▶ Your objective
Retrieve all lines below that have the string "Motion".
(Records to process Opens)
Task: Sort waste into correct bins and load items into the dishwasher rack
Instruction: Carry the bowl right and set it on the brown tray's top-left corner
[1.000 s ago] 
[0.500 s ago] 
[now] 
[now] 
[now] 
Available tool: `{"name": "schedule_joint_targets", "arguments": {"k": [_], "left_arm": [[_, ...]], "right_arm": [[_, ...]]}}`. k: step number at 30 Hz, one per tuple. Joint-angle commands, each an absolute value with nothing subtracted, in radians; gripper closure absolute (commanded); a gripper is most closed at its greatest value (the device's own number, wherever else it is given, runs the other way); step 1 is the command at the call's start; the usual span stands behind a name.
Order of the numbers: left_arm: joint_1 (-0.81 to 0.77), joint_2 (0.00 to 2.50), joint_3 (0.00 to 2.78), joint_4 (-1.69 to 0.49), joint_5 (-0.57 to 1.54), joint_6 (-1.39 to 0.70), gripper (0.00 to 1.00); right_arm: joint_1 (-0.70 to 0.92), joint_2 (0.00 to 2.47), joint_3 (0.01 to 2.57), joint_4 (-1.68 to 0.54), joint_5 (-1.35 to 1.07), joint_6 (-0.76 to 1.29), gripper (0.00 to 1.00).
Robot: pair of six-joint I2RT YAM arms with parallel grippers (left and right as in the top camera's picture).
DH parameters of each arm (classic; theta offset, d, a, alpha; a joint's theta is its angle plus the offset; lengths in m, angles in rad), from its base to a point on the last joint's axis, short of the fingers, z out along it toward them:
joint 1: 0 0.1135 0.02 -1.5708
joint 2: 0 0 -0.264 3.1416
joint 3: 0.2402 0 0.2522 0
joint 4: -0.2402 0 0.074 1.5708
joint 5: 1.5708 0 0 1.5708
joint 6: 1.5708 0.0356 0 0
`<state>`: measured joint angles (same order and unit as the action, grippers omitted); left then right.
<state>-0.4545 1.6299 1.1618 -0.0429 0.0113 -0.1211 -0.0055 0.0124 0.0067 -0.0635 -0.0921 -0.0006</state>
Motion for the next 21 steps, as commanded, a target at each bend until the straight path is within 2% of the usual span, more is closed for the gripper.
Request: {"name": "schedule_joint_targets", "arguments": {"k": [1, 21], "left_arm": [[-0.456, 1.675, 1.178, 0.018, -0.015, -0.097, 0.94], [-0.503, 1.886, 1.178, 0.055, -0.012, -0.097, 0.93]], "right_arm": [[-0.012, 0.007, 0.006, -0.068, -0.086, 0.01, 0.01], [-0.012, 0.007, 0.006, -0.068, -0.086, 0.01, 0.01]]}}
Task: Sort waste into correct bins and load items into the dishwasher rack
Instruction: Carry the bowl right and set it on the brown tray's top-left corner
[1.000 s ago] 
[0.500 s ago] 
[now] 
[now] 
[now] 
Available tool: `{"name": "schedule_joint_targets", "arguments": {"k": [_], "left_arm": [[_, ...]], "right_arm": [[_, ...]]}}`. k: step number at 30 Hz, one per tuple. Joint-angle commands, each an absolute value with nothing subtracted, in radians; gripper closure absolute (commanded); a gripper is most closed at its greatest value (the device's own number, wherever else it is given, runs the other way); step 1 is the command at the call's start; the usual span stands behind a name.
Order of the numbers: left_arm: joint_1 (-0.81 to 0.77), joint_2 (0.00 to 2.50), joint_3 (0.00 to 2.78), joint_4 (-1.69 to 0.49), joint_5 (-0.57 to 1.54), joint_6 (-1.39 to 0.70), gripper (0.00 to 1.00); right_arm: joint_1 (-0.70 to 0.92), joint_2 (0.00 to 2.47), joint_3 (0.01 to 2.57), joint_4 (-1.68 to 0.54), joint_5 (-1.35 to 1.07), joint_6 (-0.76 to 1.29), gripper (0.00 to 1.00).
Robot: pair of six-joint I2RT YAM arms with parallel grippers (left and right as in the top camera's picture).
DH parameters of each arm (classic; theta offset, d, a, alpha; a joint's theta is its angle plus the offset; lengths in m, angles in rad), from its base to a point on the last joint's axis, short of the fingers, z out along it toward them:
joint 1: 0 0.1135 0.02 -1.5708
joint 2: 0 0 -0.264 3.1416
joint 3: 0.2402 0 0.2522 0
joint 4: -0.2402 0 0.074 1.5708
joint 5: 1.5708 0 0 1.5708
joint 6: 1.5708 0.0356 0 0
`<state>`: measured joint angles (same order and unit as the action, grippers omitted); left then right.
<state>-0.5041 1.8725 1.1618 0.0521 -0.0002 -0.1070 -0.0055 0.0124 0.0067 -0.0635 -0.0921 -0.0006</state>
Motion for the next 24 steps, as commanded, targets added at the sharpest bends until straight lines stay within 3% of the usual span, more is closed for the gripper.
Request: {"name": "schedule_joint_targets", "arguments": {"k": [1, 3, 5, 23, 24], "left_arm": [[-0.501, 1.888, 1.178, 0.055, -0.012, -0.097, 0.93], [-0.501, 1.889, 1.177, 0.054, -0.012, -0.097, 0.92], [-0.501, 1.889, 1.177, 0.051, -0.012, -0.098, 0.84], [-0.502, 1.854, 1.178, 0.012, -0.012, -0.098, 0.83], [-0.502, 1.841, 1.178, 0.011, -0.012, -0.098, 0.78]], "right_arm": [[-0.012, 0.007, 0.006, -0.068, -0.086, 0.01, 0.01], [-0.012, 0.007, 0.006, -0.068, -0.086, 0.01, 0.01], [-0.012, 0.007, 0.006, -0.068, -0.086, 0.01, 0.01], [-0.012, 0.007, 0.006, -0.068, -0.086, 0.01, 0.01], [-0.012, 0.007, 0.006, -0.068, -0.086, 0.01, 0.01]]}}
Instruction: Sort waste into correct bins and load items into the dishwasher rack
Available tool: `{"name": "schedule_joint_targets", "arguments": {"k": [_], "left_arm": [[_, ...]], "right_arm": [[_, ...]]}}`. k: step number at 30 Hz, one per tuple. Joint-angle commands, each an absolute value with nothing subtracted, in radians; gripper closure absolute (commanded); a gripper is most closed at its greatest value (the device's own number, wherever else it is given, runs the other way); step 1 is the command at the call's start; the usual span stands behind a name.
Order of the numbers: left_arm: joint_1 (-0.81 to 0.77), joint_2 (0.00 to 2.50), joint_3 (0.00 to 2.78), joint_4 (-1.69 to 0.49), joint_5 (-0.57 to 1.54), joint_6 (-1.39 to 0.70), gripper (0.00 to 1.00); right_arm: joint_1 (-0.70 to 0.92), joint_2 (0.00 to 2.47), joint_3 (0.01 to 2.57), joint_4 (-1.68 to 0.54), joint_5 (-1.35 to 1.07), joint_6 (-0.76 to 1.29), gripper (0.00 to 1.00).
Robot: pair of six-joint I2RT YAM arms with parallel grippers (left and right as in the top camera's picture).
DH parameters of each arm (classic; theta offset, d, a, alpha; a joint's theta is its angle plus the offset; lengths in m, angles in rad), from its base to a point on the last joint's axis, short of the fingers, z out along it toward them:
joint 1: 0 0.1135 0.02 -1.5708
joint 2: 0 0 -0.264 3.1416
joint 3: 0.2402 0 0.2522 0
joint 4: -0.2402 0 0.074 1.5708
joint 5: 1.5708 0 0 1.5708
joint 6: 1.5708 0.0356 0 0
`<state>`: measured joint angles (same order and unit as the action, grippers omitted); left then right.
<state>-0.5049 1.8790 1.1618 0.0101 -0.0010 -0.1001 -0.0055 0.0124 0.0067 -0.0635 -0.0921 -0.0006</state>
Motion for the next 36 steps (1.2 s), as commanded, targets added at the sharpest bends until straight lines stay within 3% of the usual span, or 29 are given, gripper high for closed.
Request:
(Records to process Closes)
▶ Task solution
Motion for the next 21 steps, as commanded, a target at each bend until the straight path is within 2% of the usual span, more is closed for the gripper.
Motion for the next 24 steps, as commanded, targets added at the sharpest bends until straight lines stay within 3% of the usual span, more is closed for the gripper.
Motion for the next 36 steps (1.2 s), as commanded, targets added at the sharpest bends until straight lines stay within 3% of the usual span, or 29 are given, gripper high for closed.

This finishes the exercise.